**Aim of the task**
Leave out every line before the one containing "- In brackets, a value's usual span", and repeat the rest of the material below exactly, that line included.

+---+

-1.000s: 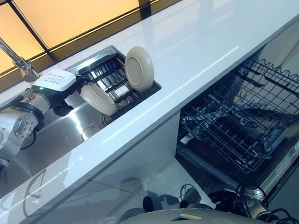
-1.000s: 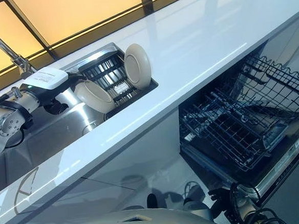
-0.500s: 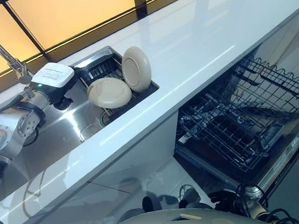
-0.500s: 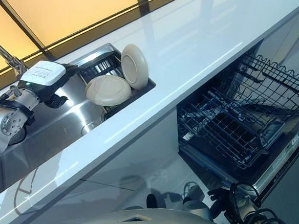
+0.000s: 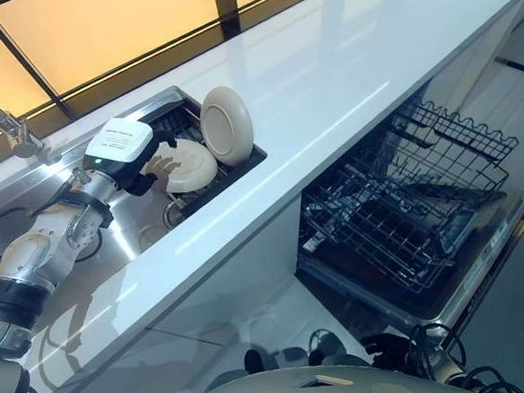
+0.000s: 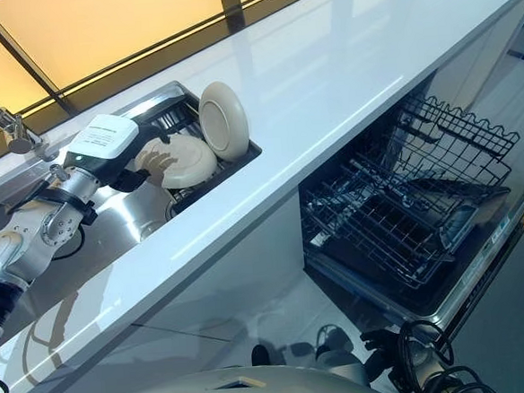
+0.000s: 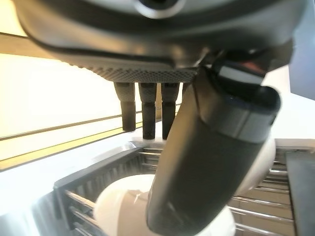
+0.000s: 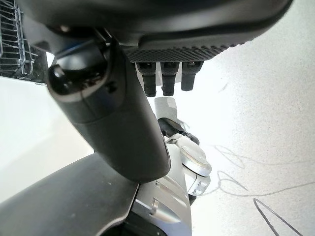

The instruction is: Pick up plates and place into dishwasher.

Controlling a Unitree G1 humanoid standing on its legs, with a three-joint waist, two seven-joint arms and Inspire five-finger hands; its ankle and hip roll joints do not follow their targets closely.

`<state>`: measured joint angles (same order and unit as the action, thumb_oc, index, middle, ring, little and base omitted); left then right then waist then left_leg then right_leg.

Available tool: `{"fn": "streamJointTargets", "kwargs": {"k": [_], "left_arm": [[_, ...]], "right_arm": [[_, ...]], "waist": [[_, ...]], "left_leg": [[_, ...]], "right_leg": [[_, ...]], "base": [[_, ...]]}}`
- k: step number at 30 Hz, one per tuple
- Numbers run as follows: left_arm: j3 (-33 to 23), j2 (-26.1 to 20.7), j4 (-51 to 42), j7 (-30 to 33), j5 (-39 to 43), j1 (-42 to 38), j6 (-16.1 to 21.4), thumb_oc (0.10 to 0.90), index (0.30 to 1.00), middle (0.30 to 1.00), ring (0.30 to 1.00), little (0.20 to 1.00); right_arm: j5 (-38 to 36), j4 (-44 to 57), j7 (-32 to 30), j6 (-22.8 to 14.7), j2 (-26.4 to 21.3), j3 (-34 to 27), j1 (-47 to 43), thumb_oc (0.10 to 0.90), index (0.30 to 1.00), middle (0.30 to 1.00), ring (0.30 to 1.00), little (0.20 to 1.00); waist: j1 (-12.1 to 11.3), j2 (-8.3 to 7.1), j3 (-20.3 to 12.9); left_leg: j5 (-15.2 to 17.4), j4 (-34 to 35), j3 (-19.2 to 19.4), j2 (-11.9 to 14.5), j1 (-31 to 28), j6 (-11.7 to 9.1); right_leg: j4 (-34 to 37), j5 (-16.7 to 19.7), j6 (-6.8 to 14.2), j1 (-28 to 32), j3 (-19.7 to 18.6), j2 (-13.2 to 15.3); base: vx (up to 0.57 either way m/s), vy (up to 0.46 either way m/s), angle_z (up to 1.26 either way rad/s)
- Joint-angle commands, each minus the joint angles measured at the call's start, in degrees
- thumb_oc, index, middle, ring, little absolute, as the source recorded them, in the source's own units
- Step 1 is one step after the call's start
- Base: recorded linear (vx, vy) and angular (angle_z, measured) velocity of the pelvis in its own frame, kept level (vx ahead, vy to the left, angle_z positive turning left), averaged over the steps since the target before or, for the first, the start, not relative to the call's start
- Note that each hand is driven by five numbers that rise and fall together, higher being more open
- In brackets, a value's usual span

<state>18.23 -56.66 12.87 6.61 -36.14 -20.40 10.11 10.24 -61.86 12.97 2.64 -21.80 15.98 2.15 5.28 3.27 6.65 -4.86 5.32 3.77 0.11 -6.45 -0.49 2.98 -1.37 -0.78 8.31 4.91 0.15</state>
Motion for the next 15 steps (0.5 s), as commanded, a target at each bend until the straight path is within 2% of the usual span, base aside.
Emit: {"fn": "streamJointTargets", "kwargs": {"k": [1, 8, 15], "left_arm": [[-3.33, -0.5, 1.8, 2.78, 0.0, -10.88, -2.56, 0.8, 0.9, 0.9, 0.9, 0.9], [-1.21, -0.42, 1.77, -2.64, -4.03, -12.08, -3.84, 0.8, 0.9, 0.9, 0.9, 0.9], [-0.18, -1.12, 1.06, -5.35, -5.84, -13.02, -4.81, 0.8, 0.9, 0.9, 0.9, 0.9]], "right_arm": [[0.19, -0.66, 0.94, -2.2, 0.63, 0.34, -0.8, 0.8, 0.9, 0.9, 0.9, 0.9], [-0.11, -1.57, 0.59, -2.81, 0.82, 0.46, -1.26, 0.8, 0.9, 0.9, 0.9, 0.9], [-0.35, -2.03, 0.33, -2.85, 0.89, 0.21, -1.7, 0.8, 0.9, 0.9, 0.9, 0.9]], "waist": [[0.06, 0.9, -0.78], [0.0, 1.03, -0.77], [-0.1, 1.27, -0.61]], "left_leg": [[9.43, -1.25, 1.5, -4.85, -2.15, 2.31], [9.45, -1.29, 1.61, -4.86, -2.22, 2.26], [9.4, -1.34, 1.5, -5.02, -2.04, 2.22]], "right_leg": [[-6.28, -4.86, 5.29, -3.37, -0.58, -1.63], [-6.11, -4.83, 5.34, -3.17, -0.35, -1.56], [-5.96, -4.73, 5.41, -3.19, -0.18, -1.44]], "base": [[0.0, 0.0, 0.0], [0.0, 0.0, 0.0], [0.0, 0.0, 0.0]]}}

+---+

**Solution for this task**
- In brackets, a value's usual span

<state>18.23 -56.66 12.87 6.61 -36.14 -20.40 10.11 10.24 -61.86 12.97 2.64 -21.80 15.98 2.15 5.28 3.27 6.65 -4.86 5.32 3.77 0.11 -6.45 -0.49 2.98 -1.37 -0.78 8.31 4.91 0.15</state>
Motion for the next 15 steps (0.5 s), as commanded, a target at each bend until the straight path is within 2% of the usual span, base aside.
Emit: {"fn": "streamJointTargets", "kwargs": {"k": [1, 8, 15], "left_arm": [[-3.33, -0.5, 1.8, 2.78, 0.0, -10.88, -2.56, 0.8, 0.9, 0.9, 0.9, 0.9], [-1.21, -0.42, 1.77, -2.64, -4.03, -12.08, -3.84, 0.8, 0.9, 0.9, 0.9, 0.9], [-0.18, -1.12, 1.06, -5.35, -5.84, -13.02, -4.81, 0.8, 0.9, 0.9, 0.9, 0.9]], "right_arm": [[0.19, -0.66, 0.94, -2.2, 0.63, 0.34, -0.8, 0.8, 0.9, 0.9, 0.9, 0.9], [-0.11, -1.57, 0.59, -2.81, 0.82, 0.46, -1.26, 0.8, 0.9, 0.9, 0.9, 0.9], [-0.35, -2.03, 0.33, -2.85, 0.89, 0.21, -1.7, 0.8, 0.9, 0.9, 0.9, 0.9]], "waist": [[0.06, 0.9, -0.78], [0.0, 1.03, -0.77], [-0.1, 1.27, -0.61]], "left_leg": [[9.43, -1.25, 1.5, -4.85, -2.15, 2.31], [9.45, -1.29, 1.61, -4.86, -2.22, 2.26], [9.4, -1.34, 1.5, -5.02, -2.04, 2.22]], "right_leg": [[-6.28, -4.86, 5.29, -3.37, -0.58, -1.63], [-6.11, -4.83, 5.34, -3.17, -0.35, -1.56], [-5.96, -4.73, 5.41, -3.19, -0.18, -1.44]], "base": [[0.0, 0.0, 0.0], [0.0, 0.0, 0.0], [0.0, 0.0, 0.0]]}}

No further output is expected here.